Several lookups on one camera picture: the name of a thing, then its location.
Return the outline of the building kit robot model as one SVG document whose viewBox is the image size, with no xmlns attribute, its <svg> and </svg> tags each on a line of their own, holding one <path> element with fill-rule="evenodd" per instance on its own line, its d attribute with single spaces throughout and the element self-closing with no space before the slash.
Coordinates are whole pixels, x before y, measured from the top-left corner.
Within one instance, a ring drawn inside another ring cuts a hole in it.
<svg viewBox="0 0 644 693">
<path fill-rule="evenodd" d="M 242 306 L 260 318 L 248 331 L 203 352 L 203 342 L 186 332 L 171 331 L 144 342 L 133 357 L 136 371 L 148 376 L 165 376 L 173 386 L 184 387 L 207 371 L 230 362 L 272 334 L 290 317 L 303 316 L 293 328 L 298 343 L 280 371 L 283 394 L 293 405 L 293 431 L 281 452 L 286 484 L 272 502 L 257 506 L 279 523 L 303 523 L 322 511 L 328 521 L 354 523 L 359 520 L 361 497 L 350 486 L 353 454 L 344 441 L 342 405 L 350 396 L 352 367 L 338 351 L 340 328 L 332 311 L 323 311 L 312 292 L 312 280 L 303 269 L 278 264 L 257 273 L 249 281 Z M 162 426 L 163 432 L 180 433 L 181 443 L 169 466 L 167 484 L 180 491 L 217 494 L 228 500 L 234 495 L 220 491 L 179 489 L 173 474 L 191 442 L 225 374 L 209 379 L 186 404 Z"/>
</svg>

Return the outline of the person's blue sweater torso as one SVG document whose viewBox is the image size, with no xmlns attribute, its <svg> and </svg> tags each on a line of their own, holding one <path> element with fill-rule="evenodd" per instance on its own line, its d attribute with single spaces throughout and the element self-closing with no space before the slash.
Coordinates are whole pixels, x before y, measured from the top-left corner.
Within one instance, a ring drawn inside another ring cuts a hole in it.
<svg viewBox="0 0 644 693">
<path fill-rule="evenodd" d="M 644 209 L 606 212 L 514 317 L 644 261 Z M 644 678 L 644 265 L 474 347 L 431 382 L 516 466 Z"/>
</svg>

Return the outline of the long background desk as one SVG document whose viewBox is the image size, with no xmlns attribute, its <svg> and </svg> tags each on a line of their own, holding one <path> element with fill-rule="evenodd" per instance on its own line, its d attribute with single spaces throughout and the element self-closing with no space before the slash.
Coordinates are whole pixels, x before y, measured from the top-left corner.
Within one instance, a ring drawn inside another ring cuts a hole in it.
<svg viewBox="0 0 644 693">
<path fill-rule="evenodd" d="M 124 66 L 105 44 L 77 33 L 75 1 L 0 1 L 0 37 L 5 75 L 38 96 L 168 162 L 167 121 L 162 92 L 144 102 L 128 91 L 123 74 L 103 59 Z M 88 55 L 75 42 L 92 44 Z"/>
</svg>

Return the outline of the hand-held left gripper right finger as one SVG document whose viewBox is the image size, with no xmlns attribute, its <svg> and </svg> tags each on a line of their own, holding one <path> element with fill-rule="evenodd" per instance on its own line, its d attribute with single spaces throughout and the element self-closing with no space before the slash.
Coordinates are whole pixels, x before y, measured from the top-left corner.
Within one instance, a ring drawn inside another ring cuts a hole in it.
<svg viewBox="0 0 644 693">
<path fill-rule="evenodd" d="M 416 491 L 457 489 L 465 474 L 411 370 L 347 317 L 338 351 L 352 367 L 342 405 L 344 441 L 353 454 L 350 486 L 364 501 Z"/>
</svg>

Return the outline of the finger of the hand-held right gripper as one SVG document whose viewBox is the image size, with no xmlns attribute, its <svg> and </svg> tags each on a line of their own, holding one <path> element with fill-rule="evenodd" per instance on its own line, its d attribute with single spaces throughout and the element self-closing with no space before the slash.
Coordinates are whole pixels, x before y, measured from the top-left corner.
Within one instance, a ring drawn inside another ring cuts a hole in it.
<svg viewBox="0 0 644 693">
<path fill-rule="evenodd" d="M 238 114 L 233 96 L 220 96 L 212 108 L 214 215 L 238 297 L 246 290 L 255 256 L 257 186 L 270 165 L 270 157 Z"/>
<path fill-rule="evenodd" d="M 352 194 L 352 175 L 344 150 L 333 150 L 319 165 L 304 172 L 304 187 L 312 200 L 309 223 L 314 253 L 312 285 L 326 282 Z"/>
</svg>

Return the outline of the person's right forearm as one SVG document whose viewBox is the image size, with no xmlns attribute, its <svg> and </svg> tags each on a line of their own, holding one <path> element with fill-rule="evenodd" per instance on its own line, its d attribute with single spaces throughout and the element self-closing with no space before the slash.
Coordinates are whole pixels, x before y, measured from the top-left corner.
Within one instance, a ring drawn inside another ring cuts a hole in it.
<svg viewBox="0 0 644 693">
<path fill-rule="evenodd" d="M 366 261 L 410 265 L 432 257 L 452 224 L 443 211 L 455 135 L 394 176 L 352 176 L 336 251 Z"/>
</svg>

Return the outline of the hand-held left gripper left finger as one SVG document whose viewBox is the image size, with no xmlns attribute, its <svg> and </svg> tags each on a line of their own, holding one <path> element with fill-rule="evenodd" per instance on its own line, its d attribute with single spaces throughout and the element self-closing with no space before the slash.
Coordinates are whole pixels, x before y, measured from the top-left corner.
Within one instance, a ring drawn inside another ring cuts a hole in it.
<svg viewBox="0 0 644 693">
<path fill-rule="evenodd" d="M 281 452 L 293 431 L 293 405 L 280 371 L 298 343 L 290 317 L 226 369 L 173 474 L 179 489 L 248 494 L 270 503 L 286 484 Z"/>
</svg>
════════
[DESCRIPTION OF THE TASK]
Could you repeat every record above exactly as it stands?

[RESULT OF THIS TASK]
Several lookups on one camera picture: the name of a thing, then its location.
Return the outline of the building kit robot model as one SVG document whose viewBox is the image size, with no xmlns attribute, its <svg> and </svg> tags each on a line of their own, holding one <path> element with fill-rule="evenodd" per instance on its own line, its d attribute with single spaces throughout and the element self-closing with no space before the slash.
Coordinates are whole pixels, x before y, measured from the top-left corner.
Within one instance, a ring drawn inside another ring cuts a hole in it.
<svg viewBox="0 0 644 693">
<path fill-rule="evenodd" d="M 242 306 L 260 318 L 248 331 L 203 352 L 203 342 L 186 332 L 171 331 L 144 342 L 133 357 L 136 371 L 148 376 L 165 376 L 173 386 L 184 387 L 207 371 L 230 362 L 272 334 L 290 317 L 303 316 L 293 328 L 298 343 L 280 371 L 283 394 L 293 405 L 293 431 L 281 452 L 286 484 L 272 502 L 257 506 L 279 523 L 303 523 L 322 511 L 328 521 L 354 523 L 359 520 L 361 497 L 350 486 L 353 454 L 344 441 L 342 405 L 350 396 L 352 367 L 338 351 L 340 328 L 332 311 L 323 311 L 312 292 L 312 280 L 303 269 L 278 264 L 257 273 L 249 281 Z M 162 426 L 163 432 L 180 433 L 181 443 L 169 466 L 167 484 L 180 491 L 217 494 L 228 500 L 234 495 L 220 491 L 179 489 L 173 474 L 191 442 L 225 374 L 209 379 L 186 404 Z"/>
</svg>

Return the outline of the person's blue sweater torso as one SVG document whose viewBox is the image size, with no xmlns attribute, its <svg> and </svg> tags each on a line of their own, holding one <path> element with fill-rule="evenodd" per instance on its own line, its d attribute with single spaces throughout and the element self-closing with no space before the slash.
Coordinates are whole pixels, x before y, measured from the top-left corner.
Within one instance, a ring drawn inside another ring cuts a hole in it.
<svg viewBox="0 0 644 693">
<path fill-rule="evenodd" d="M 644 209 L 606 212 L 514 317 L 644 261 Z M 644 678 L 644 265 L 474 347 L 431 382 L 516 466 Z"/>
</svg>

Return the outline of the long background desk as one SVG document whose viewBox is the image size, with no xmlns attribute, its <svg> and </svg> tags each on a line of their own, holding one <path> element with fill-rule="evenodd" per instance on its own line, its d attribute with single spaces throughout and the element self-closing with no space before the slash.
Coordinates are whole pixels, x before y, measured from the top-left corner.
Within one instance, a ring drawn inside another ring cuts a hole in it.
<svg viewBox="0 0 644 693">
<path fill-rule="evenodd" d="M 124 66 L 105 44 L 77 33 L 75 1 L 0 1 L 0 37 L 5 75 L 38 96 L 168 162 L 167 121 L 162 92 L 144 102 L 128 91 L 123 74 L 103 59 Z M 88 55 L 75 42 L 92 44 Z"/>
</svg>

Return the outline of the hand-held left gripper right finger as one SVG document whose viewBox is the image size, with no xmlns attribute, its <svg> and </svg> tags each on a line of their own, holding one <path> element with fill-rule="evenodd" per instance on its own line, its d attribute with single spaces throughout and the element self-closing with no space before the slash.
Coordinates are whole pixels, x before y, measured from the top-left corner.
Within one instance, a ring drawn inside another ring cuts a hole in it.
<svg viewBox="0 0 644 693">
<path fill-rule="evenodd" d="M 416 491 L 457 489 L 465 474 L 411 370 L 347 317 L 338 351 L 352 367 L 342 405 L 344 441 L 353 454 L 350 486 L 364 501 Z"/>
</svg>

Return the outline of the finger of the hand-held right gripper as one SVG document whose viewBox is the image size, with no xmlns attribute, its <svg> and </svg> tags each on a line of their own, holding one <path> element with fill-rule="evenodd" per instance on its own line, its d attribute with single spaces throughout and the element self-closing with no space before the slash.
Coordinates are whole pixels, x before y, measured from the top-left corner.
Within one instance, a ring drawn inside another ring cuts a hole in it.
<svg viewBox="0 0 644 693">
<path fill-rule="evenodd" d="M 238 114 L 233 96 L 220 96 L 212 108 L 214 215 L 238 297 L 246 290 L 255 256 L 257 186 L 270 165 L 270 157 Z"/>
<path fill-rule="evenodd" d="M 352 194 L 352 175 L 344 150 L 333 150 L 319 165 L 304 172 L 304 187 L 312 200 L 309 223 L 314 253 L 312 285 L 326 282 Z"/>
</svg>

Return the outline of the person's right forearm as one SVG document whose viewBox is the image size, with no xmlns attribute, its <svg> and </svg> tags each on a line of their own, holding one <path> element with fill-rule="evenodd" per instance on its own line, its d attribute with single spaces throughout and the element self-closing with no space before the slash.
Coordinates are whole pixels, x before y, measured from the top-left corner.
Within one instance, a ring drawn inside another ring cuts a hole in it.
<svg viewBox="0 0 644 693">
<path fill-rule="evenodd" d="M 366 261 L 410 265 L 432 257 L 452 224 L 443 211 L 455 135 L 394 176 L 352 176 L 336 251 Z"/>
</svg>

Return the outline of the hand-held left gripper left finger as one SVG document whose viewBox is the image size, with no xmlns attribute, its <svg> and </svg> tags each on a line of their own, holding one <path> element with fill-rule="evenodd" per instance on its own line, its d attribute with single spaces throughout and the element self-closing with no space before the slash.
Coordinates are whole pixels, x before y, measured from the top-left corner.
Within one instance, a ring drawn inside another ring cuts a hole in it.
<svg viewBox="0 0 644 693">
<path fill-rule="evenodd" d="M 281 452 L 293 431 L 293 405 L 280 371 L 298 343 L 290 317 L 226 369 L 173 474 L 179 489 L 248 494 L 270 503 L 286 484 Z"/>
</svg>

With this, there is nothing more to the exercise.